I was shocked after reading an article by Kevin Voigt, a scientific volcanologist at the Yellowstone Volcano Observatory (YVO), which included groundbreaking data about how and when Yellowstone’s supervolcano erupts. Voigt’s paper might change our understanding of volcanic hazards across much of the western US and beyond. For everyone focused on volcanic activity worldwide, the current age isn’t a millennium, but Camelian. If you’re over the age of 50, your geological era is named after you, or at least the son of your demographic cohort: we live in the Holocene, the ‘recent hot’ epoch that began with the last ice age.
For millennia now, we’ve lived in a surprisingly stable climate, at least until the Industrial Revolution warmed the climate through the emissions of ancient preindustrial carbon held in the landscape (more carbon is held in soil than all the Earth’s fossil fuels) plus a lot more carbon from Earth’s tails-end combustion of ancient fuel. Now, human activity steers the climate, possibly to our detriment. During the past 20 or so years, we’ve come to know and try to live within the Holocene. Like most periods of climate stability on Earth, it’s the greatest time in history to be alive, as long as one doesn’t fear climate change and remain indoors. As a volcanologist interested in eruptive history, I often focus on periods of volcanic activity older than the millennium I am currently experiencing.
The paper, published in the monthly Bulletin of Volcanology, reported on a study aimed at dating lava flows that have erupted between 160,000 and 70,000 years ago and showed that, contrary to past suggestions that the lava flow activity was intermittent and spread out over time and separated by holding periods, it could have all erupted together, all at the same time.
The lead author of the paper, Dr Mark Stetten of the US Geological Survey (USGS), elaborated: ‘This discovery changes our perspective of what happens to lava flows and what types of volcanic threats Yellowstone National Park face.

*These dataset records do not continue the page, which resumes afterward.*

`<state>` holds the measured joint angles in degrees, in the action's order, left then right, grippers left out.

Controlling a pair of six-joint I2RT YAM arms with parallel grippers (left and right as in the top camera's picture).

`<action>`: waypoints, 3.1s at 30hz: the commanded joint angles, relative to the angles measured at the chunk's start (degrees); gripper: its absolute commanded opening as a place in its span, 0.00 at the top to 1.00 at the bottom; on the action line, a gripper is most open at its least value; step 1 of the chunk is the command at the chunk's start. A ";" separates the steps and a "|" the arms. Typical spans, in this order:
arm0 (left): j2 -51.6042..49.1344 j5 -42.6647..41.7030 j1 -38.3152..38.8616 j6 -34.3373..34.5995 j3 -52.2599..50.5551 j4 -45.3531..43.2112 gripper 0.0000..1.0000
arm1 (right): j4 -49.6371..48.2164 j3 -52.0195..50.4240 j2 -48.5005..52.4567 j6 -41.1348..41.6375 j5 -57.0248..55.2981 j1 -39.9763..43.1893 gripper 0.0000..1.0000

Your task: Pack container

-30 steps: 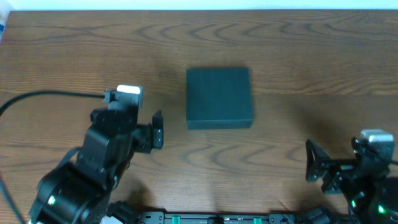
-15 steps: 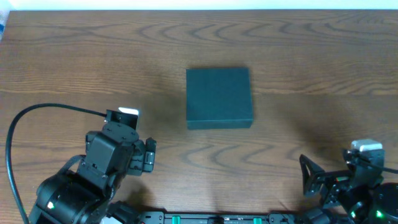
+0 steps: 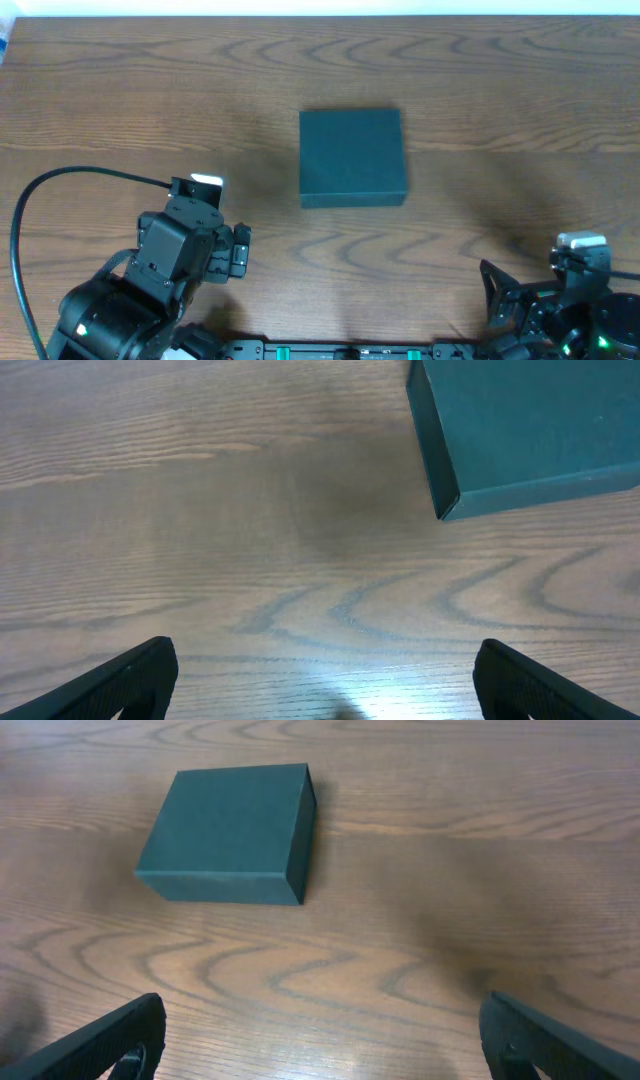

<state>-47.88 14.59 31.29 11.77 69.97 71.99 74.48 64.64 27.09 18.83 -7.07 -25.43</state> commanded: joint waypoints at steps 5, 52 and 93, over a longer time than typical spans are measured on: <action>-0.07 0.39 0.24 0.20 -0.09 0.22 0.05 | -1.31 -0.09 -0.31 -2.67 -1.05 0.74 0.01; -0.07 0.39 0.24 0.20 -0.09 0.22 0.05 | -15.58 -45.55 -26.77 -21.90 11.17 23.43 0.01; 26.43 -13.79 -23.02 -10.14 -32.41 -15.96 0.05 | -15.58 -45.55 -26.77 -21.90 11.17 23.43 0.01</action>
<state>-24.86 4.40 10.70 3.99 40.16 56.42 58.74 19.57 0.86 -2.22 3.70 -2.46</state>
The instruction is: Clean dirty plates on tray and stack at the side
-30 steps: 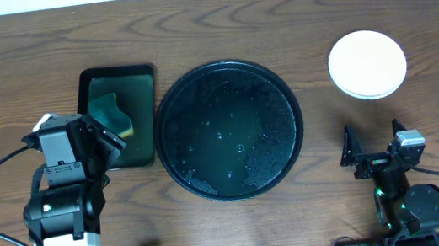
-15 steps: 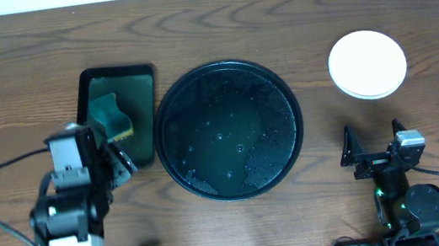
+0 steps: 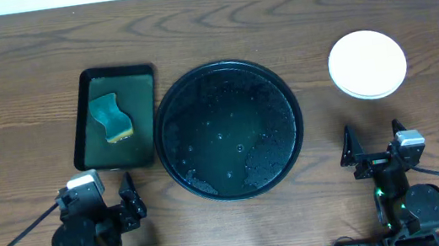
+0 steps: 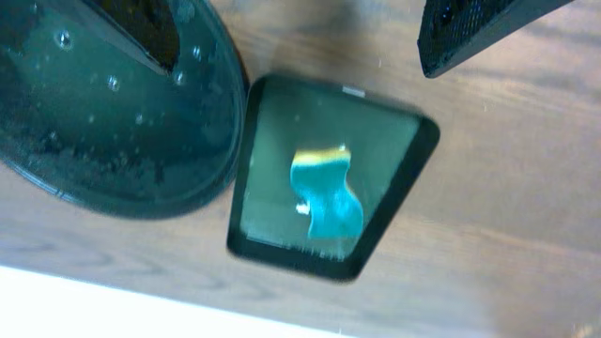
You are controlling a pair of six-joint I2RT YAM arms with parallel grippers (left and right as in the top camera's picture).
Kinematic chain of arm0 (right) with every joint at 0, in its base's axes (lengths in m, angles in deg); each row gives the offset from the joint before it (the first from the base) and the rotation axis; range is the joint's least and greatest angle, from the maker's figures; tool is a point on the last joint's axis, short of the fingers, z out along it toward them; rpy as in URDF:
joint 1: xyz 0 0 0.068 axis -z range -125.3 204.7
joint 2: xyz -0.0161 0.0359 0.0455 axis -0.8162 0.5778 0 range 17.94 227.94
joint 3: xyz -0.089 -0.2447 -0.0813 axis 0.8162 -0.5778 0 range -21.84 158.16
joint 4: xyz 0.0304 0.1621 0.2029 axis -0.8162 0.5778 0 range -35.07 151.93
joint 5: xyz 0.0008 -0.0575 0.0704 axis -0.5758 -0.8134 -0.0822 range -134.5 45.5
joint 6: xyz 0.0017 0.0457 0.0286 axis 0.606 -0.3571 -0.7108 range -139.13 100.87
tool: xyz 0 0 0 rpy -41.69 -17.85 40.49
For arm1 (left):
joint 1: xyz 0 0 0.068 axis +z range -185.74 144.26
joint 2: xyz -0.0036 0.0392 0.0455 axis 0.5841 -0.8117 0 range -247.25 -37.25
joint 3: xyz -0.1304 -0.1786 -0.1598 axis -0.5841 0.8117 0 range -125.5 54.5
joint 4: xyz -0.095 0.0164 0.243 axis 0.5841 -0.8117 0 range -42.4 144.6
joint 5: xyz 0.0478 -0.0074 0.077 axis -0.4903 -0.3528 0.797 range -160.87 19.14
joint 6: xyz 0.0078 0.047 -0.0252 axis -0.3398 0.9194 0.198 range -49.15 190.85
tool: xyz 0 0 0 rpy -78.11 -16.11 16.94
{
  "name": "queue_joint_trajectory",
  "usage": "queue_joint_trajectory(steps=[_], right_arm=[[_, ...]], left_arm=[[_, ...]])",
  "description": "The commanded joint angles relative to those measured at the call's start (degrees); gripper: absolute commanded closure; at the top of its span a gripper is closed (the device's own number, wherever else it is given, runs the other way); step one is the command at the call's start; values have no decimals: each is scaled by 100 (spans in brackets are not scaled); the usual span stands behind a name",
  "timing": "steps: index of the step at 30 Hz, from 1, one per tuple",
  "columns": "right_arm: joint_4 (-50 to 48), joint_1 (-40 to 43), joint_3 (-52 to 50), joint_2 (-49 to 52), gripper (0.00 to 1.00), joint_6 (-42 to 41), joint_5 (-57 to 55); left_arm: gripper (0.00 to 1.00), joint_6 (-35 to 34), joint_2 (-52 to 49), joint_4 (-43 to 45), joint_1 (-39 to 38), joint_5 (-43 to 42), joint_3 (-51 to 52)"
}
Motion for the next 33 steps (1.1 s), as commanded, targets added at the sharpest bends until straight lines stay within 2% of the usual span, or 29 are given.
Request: queue_joint_trajectory(steps=[1, 11, 27, 33], right_arm=[[4, 46, -26, -42, 1, 61, 22], [7, 46, -26, -39, 1, 61, 22], [4, 46, -26, -42, 1, 61, 22], [4, 46, -26, -42, 1, 61, 22]], left_arm=[[18, 236, 330, 256, -2, -144, 251], [18, 236, 1392, 1803, 35, -166, 1534], [18, 232, 1401, 4911, 52, -293, 3401], [18, 214, 1401, 4924, 83, -291, 3418]])
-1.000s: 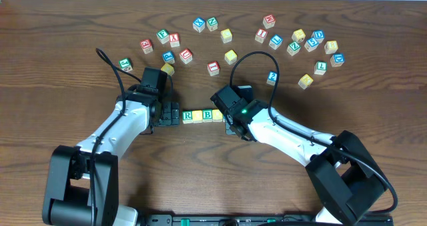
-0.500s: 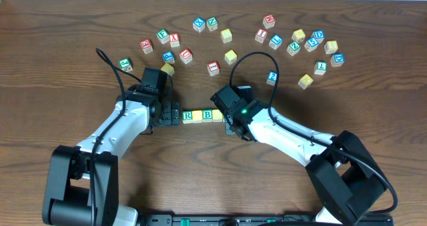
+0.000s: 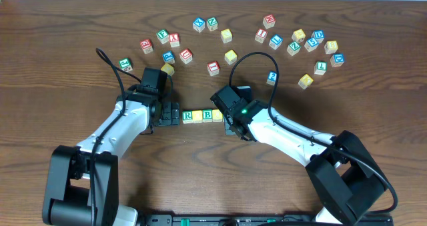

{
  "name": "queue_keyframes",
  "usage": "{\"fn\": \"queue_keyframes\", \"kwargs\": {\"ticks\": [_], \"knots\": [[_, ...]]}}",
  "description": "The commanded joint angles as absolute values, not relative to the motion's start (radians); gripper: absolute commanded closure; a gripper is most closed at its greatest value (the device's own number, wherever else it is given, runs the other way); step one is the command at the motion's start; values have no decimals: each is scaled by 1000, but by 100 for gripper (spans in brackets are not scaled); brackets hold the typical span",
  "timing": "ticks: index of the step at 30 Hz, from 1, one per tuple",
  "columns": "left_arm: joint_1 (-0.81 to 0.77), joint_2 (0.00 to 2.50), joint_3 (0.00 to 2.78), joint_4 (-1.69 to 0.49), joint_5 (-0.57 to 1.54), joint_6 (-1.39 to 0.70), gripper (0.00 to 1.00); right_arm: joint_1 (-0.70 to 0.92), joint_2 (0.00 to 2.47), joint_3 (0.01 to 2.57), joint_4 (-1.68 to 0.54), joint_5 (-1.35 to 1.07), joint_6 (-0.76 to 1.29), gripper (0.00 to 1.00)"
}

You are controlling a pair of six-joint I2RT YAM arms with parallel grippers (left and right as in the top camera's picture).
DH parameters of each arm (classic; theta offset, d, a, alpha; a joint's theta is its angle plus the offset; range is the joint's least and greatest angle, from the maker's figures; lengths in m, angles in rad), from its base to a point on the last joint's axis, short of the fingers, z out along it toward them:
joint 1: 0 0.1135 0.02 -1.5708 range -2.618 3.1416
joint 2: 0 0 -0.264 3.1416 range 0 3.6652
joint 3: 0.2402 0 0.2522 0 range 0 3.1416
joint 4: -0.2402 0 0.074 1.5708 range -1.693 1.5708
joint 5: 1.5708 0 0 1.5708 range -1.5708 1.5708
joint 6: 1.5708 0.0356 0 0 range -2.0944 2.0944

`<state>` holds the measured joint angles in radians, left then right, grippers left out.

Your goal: Spell out ROBOT

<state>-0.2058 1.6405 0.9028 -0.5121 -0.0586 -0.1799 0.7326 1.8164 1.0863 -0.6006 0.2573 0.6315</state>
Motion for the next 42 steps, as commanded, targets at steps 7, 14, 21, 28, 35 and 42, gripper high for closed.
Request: {"fn": "queue_keyframes", "kwargs": {"ticks": [7,14,21,28,35,42], "knots": [[-209,1648,894,-514,-60,-181,1,741,1792,1084,-594,255,619,67],[-209,1648,894,-514,-60,-182,1,741,1792,1083,-594,255,619,66],[-209,1648,894,-514,-60,-181,1,741,1791,1083,-590,247,612,67],[-209,1648,894,-514,-60,-181,1,741,1792,1084,-590,248,612,66],[-209,1648,894,-514,-60,-182,1,740,1792,1083,-595,270,613,67],[-209,1648,894,-515,-60,-181,1,738,1792,1083,-601,321,628,66]]}}
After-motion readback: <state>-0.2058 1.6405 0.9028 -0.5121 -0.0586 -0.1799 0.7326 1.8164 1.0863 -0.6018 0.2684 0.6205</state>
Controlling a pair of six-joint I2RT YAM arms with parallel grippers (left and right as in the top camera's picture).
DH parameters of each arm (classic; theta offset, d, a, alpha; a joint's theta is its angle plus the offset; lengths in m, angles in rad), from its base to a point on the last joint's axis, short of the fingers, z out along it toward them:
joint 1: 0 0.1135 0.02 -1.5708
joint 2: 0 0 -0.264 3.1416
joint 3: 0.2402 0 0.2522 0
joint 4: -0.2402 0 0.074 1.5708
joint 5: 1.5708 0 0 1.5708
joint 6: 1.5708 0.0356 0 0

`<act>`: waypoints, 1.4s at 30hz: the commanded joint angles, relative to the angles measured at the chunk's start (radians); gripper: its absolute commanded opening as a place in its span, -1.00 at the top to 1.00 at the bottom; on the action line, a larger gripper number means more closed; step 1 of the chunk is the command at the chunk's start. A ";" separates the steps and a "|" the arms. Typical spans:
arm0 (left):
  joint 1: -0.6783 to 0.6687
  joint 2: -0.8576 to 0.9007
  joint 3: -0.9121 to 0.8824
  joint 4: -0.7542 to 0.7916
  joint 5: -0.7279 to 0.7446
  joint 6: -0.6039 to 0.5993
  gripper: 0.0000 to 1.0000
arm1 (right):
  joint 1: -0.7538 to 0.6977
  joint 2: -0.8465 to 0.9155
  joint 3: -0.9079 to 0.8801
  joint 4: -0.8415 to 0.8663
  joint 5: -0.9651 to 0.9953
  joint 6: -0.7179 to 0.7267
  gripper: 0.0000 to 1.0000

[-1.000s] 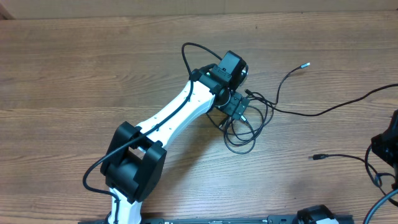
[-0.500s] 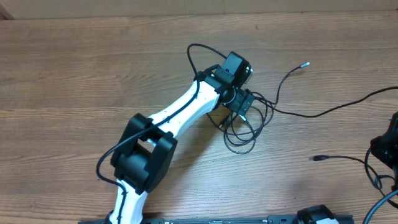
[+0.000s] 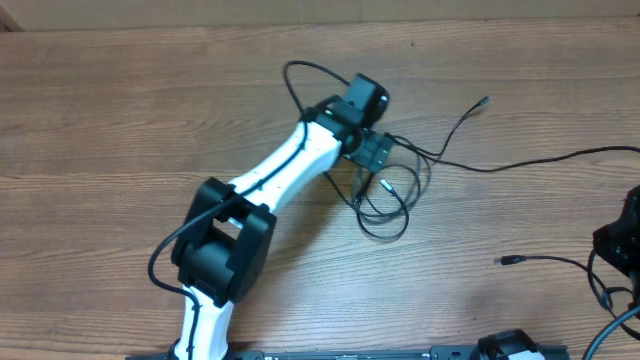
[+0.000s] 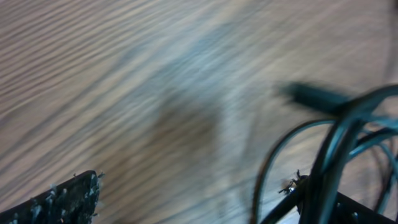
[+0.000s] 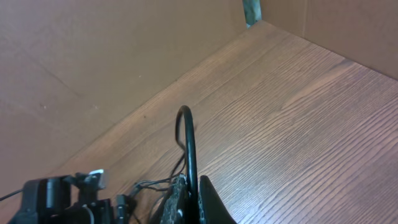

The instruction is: Untangle cables

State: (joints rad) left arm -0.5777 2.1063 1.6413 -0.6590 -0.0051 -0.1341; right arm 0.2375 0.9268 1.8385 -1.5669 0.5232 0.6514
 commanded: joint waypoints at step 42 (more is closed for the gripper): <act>0.080 -0.563 0.023 -0.342 0.211 0.267 -0.99 | -0.237 0.477 0.008 0.061 -0.134 0.159 0.93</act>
State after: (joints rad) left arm -0.4915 1.6238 1.6447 -0.9730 0.1402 0.0620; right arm 0.0883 1.3449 1.8385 -1.5017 0.4507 0.7940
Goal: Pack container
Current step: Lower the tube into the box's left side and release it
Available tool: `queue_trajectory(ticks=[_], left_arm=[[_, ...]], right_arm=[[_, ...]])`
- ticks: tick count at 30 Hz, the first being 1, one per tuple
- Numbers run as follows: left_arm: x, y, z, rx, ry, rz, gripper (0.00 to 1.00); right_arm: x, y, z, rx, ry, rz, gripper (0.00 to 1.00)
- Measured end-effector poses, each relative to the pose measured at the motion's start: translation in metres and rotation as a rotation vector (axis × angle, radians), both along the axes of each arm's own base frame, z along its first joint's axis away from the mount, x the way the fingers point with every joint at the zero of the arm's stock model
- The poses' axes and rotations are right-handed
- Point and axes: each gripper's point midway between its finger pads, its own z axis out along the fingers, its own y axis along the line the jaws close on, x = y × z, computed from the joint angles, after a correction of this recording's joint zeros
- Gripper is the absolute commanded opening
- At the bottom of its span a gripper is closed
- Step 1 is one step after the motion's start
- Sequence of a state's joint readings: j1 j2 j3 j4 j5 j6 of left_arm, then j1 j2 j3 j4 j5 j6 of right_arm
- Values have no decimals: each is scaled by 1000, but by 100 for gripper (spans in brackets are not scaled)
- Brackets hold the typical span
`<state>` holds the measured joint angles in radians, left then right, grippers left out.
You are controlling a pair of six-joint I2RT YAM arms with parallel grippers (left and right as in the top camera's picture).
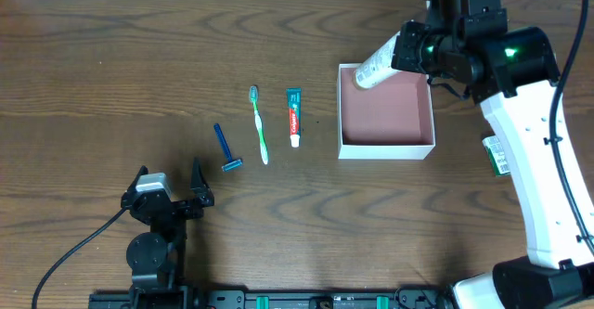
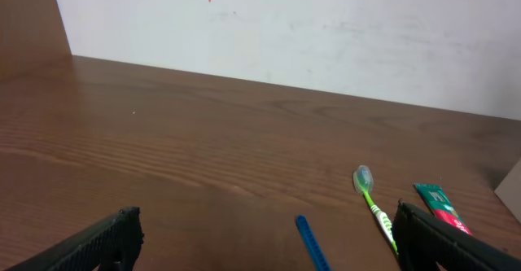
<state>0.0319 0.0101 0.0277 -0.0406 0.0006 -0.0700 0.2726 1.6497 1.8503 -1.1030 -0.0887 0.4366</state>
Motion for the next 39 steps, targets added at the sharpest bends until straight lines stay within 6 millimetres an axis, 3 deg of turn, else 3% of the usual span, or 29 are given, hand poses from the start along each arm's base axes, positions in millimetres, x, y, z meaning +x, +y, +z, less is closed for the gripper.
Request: queue_trajectory(ticks=[12, 25, 31, 39], left_arm=[[0, 0, 0, 0, 0, 0, 98], [0, 0, 0, 0, 0, 0, 98], [0, 0, 0, 0, 0, 0, 98], [0, 0, 0, 0, 0, 0, 98]], right_arm=[[35, 8, -72, -32, 137, -27, 1], [43, 12, -90, -25, 169, -51, 2], [43, 23, -103, -35, 196, -35, 4], [43, 31, -104, -42, 187, -24, 7]])
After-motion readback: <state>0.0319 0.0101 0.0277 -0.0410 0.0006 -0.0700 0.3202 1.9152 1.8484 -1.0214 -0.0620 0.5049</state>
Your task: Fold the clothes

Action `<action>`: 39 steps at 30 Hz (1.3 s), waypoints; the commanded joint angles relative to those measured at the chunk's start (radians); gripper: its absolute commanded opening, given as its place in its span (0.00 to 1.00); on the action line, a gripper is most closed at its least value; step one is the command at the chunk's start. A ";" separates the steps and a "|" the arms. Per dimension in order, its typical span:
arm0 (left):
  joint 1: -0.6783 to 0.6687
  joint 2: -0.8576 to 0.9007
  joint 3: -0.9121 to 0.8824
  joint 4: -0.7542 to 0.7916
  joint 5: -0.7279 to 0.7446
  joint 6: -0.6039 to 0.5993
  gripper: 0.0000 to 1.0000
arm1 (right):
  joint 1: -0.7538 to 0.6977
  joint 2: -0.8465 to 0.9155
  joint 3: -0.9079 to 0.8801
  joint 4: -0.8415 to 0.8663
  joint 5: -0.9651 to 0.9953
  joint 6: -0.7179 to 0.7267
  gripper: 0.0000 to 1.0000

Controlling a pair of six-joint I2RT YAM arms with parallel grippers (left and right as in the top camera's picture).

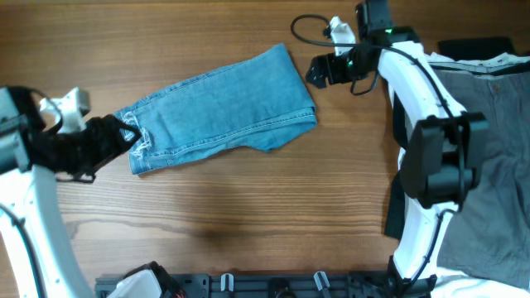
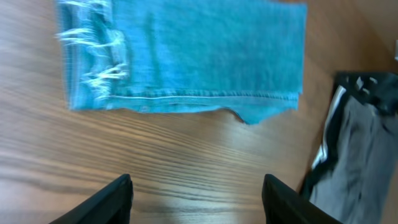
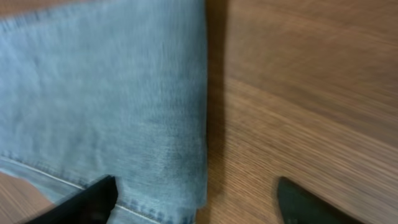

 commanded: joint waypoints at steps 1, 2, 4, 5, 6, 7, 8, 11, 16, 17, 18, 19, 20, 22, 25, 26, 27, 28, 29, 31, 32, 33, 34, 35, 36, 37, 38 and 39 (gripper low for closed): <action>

This study focused on the Central Plateau Member rhyolites, a series of 22 lava flows that formed in the Yellowstone Caldera at this point in time. From these rhyolites, the researchers traced five discrete episodes of eruptions, each lasting (at most) 400 years. Within each episode, eruptions from two to nine lava flows within separate vents miles apart from each other.
This revelation has significant implications.
First, it shows that intracaldera eruptions – eruptions emanating from within a caldera – are more explosive processes than we previously imagined, capable of generating multiple instantaneous vents in different areas of the caldera.
Second, if they represent five events rather than 22, the long-term rate of eruptions at Yellowstone is far lower than existing estimates, leading eruptions to be less frequent but perhaps more powerful.
As Dr Stelten warned: ‘Just because we found a new signal in this important geologic record, it doesn’t mean that Yellowstone is overdue, period. People shouldn’t panic at all. The likelihood of having a calamitous eruption is just pitifully low. This is a great healthy wonderland to visit.’
Today, the continued work of the YVO keeps an eye on Yellowstone’s volatile volcano – an effort that promises only to deepen our knowledge, and galvanise our wonder, of this complicated, majestic geologic realm.